Instructions to follow: Count every line that includes the string "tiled" in the entries that follow. Nothing besides the number is needed.

+++ Supplied information +++

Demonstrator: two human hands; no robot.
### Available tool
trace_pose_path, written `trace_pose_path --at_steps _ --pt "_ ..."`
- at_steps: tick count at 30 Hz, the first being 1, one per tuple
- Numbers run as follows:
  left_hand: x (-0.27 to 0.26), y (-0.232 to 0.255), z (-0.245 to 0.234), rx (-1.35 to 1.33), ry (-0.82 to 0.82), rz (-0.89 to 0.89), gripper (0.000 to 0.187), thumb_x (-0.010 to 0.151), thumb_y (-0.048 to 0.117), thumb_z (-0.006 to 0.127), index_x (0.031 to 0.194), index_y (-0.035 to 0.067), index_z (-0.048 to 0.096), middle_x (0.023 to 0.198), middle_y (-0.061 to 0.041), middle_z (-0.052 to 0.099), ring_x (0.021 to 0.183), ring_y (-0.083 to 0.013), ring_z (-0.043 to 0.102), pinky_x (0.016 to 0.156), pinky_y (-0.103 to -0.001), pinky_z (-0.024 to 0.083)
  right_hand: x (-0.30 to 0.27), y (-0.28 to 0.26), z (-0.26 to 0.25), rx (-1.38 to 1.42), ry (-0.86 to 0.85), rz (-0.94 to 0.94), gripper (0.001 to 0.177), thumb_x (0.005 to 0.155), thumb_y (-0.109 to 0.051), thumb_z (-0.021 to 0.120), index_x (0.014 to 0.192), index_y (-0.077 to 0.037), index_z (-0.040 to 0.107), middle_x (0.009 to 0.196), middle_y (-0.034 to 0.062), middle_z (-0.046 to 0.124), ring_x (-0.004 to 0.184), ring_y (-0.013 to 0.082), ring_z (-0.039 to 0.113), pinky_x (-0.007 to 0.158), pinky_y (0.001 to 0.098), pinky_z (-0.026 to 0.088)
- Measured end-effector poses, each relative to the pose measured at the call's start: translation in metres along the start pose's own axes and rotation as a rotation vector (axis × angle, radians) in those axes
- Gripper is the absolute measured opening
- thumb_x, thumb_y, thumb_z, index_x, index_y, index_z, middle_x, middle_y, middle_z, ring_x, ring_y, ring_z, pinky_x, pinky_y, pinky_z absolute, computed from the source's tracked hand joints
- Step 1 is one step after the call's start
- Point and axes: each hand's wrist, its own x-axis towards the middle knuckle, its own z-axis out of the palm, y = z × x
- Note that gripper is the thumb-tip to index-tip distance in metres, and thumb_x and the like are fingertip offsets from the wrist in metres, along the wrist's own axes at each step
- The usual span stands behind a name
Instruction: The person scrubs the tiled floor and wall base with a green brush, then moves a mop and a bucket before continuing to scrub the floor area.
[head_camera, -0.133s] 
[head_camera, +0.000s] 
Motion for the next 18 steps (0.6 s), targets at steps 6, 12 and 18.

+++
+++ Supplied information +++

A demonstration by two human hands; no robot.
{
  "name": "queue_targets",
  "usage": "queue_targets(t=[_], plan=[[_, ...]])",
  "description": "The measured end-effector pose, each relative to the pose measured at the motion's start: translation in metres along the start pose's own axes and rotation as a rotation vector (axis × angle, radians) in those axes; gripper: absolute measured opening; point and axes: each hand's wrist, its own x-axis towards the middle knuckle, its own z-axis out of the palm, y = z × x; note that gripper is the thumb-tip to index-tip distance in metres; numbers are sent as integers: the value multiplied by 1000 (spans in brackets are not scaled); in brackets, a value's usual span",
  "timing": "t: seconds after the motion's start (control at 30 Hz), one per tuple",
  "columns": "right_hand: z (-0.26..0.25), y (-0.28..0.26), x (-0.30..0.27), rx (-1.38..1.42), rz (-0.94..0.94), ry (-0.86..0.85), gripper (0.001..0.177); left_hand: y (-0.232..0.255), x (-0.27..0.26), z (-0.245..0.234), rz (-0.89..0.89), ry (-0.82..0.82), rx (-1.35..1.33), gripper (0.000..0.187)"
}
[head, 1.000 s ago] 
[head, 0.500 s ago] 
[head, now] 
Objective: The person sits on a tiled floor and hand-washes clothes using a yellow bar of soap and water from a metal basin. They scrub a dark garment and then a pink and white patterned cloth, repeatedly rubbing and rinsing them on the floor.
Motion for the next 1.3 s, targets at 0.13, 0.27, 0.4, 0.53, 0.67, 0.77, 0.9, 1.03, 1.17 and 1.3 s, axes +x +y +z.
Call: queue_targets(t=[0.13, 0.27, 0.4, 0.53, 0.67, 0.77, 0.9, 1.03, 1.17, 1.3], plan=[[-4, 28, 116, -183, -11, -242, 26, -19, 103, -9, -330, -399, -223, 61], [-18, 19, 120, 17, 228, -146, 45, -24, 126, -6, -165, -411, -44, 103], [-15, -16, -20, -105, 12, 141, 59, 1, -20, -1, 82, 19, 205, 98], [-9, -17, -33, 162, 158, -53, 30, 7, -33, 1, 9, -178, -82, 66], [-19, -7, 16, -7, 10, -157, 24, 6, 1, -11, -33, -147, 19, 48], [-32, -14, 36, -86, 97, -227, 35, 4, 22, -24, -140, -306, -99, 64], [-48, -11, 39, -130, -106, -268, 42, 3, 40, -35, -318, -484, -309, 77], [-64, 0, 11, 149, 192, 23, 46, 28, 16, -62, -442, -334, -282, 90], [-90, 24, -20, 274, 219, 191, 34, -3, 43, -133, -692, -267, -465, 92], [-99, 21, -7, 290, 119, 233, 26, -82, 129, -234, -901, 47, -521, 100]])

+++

Solution to the problem: 2